The chief gave a meaningful smile, then turned to Yao Ling. “Miss Yao, might I have a private word?”

No one offers kindness without a motive; at last, the chief was revealing his true purpose. Ye Bai said nothing, simply watching, as did Cao Xiaoseng.

But the chief was focused on Yao Ling, who was still examining her tea—watching, sipping, closing her eyes to savor, then rising to her feet.

“Certainly.”

“Please.” The chief stood, bowed, and gestured for her to precede him, following closely behind. To Ye Bai and Cao Xiaoseng, Yao Ling seemed suddenly transformed—no longer the tearful girl they knew.

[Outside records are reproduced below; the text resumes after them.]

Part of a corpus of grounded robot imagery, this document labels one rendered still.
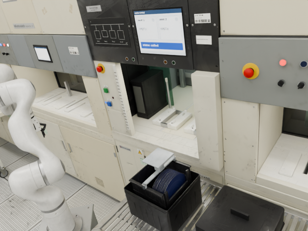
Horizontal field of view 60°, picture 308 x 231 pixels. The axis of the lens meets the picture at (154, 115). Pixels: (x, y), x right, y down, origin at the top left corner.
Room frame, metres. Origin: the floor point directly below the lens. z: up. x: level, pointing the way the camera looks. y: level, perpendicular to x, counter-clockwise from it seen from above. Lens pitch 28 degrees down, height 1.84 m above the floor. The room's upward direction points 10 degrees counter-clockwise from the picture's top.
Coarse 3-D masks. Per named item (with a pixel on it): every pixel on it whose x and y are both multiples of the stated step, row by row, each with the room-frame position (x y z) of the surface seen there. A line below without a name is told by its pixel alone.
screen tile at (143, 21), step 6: (138, 18) 1.40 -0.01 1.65; (144, 18) 1.38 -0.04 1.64; (150, 18) 1.35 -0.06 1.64; (138, 24) 1.41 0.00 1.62; (144, 24) 1.38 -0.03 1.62; (150, 24) 1.36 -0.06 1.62; (156, 24) 1.33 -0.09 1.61; (156, 30) 1.34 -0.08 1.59; (144, 36) 1.39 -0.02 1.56; (150, 36) 1.36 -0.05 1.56; (156, 36) 1.34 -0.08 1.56
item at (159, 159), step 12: (156, 156) 1.02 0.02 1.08; (168, 156) 1.00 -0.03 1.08; (144, 168) 1.08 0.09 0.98; (156, 168) 1.01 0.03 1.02; (168, 168) 1.10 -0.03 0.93; (180, 168) 1.06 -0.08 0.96; (132, 180) 1.00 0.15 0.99; (144, 180) 1.06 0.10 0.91; (144, 192) 0.95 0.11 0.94; (156, 192) 0.89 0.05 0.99; (180, 192) 0.95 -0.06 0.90; (156, 204) 0.91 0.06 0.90; (168, 204) 0.88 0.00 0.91
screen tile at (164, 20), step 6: (162, 18) 1.30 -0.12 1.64; (168, 18) 1.28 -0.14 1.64; (162, 24) 1.31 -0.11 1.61; (168, 24) 1.28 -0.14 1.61; (174, 24) 1.26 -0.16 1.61; (180, 24) 1.24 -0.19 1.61; (180, 30) 1.24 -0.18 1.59; (162, 36) 1.31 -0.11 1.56; (168, 36) 1.29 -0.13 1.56; (174, 36) 1.27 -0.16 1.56; (180, 36) 1.24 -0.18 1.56
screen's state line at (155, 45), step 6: (144, 42) 1.40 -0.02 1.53; (150, 42) 1.37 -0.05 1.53; (156, 42) 1.34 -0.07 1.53; (144, 48) 1.40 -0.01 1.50; (150, 48) 1.37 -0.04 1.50; (156, 48) 1.35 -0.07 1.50; (162, 48) 1.32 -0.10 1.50; (168, 48) 1.30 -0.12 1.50; (174, 48) 1.27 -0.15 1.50; (180, 48) 1.25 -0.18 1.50
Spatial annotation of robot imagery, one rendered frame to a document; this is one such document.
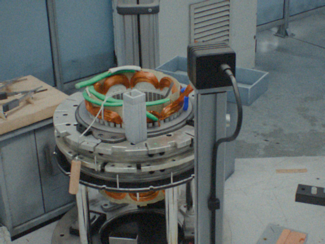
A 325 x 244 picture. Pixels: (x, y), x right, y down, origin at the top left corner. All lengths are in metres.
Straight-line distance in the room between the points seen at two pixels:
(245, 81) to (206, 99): 0.85
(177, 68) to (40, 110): 0.42
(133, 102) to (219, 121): 0.40
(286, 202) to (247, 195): 0.09
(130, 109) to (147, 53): 0.59
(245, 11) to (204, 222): 3.22
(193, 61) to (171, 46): 2.92
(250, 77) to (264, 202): 0.30
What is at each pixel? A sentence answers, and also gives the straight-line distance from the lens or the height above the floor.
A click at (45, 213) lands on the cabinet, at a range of 1.48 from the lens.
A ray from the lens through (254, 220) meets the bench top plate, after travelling 1.47.
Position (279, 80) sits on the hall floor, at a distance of 4.23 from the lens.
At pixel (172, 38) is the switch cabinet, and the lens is 3.57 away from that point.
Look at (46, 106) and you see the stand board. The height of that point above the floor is 1.06.
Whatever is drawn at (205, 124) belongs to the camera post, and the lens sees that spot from 0.69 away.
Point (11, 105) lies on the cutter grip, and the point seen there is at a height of 1.09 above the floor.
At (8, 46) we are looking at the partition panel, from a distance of 3.64.
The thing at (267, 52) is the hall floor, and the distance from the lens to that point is 4.70.
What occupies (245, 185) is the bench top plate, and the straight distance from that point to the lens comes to 1.59.
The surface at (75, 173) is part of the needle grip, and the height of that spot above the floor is 1.04.
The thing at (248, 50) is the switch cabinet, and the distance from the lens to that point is 4.03.
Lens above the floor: 1.63
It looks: 27 degrees down
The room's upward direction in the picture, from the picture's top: 2 degrees counter-clockwise
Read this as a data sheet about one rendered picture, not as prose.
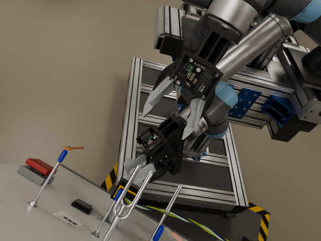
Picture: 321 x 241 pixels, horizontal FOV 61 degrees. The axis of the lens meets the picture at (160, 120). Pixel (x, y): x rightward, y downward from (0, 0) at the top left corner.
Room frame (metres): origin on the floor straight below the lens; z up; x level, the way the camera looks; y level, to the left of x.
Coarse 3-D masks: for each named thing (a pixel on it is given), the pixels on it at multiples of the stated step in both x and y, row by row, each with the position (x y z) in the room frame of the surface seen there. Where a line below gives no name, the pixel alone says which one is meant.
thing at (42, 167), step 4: (28, 160) 0.25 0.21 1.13; (32, 160) 0.26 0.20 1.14; (36, 160) 0.27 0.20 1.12; (40, 160) 0.28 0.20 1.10; (28, 164) 0.25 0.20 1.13; (32, 164) 0.25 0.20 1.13; (36, 164) 0.25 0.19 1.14; (40, 164) 0.25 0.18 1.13; (44, 164) 0.27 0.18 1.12; (48, 164) 0.28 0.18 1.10; (32, 168) 0.25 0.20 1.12; (36, 168) 0.25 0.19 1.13; (40, 168) 0.25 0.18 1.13; (44, 168) 0.25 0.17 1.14; (48, 168) 0.26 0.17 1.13; (52, 168) 0.27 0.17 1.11; (36, 172) 0.24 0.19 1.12; (40, 172) 0.25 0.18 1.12; (44, 172) 0.24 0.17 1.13; (48, 172) 0.25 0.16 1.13
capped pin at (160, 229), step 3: (159, 228) 0.16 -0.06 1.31; (162, 228) 0.16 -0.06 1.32; (156, 231) 0.15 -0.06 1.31; (159, 231) 0.15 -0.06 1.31; (162, 231) 0.15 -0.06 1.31; (156, 234) 0.15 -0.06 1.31; (159, 234) 0.15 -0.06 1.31; (153, 237) 0.15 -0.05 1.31; (156, 237) 0.15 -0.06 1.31; (159, 237) 0.15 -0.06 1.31; (153, 240) 0.14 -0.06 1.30; (156, 240) 0.14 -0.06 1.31
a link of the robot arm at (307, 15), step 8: (280, 0) 0.57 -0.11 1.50; (288, 0) 0.57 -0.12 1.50; (296, 0) 0.58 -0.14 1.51; (304, 0) 0.58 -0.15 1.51; (312, 0) 0.59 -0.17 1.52; (320, 0) 0.59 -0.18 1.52; (272, 8) 0.58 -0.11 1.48; (280, 8) 0.58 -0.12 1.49; (288, 8) 0.58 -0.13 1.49; (296, 8) 0.58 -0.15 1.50; (304, 8) 0.58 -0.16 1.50; (312, 8) 0.59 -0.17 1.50; (320, 8) 0.59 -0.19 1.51; (288, 16) 0.59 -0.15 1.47; (296, 16) 0.59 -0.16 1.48; (304, 16) 0.59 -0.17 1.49; (312, 16) 0.59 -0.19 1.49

On the third floor of the building—the mysterious third section.

Contrary to expectation, the space was not grand or opulent; it was cramped, no larger than an ordinary room. Yet as the chief opened the door, he worked through three separate locks.

“You must have seen much in your time, chief. I suspect your former rank was not low,” Yao Ling said, her voice icy, stripped of the playfulness she showed around Cao Xiaoseng and Ye Bai.

“No need for haste, Miss Yao. Once inside, perhaps you’ll understand.”

He opened the heavy steel door, and together they stepped inside.

Ten scarred daggers, one broken and roughly pieced together, hung on the three walls, joined by a handful of photographs.

In every photo, the people were smiling—handsome Westerners, refined and striking Asians, powerfully built black men. Each gripped a dagger, clad in camouflage.

A table, two chairs. Yao Ling took the main seat; the chief stood silently by, waiting for her to finish studying the photos.

“Which of them are you?” she asked suddenly.

The chief showed no surprise. If the young princess of the Yao family were as naïve as she pretended, he’d have misjudged her. To have survived and thrived as she had, she must be extraordinary. She might not know all their secrets, but she’d certainly heard some, and the chief was sure Ye Bai and the others were still in the dark about her true identity.

“The eldest—Blood Vengeance.”

Yao Ling’s hand paused on the table, startled by his answer.

Blood Vengeance. The Crimson Dagger. Demon Crocodile Unit. From the twentieth to thirtieth years of the Dark Era, when Attribute Powers first emerged in newborns, a time when no one else had awakened them—those ten years belonged to them. Then, mysteriously, they vanished, leaving behind little-known names. From their birth, rise, and peak, to their disappearance, the Demon Crocodile Unit had been a living legend.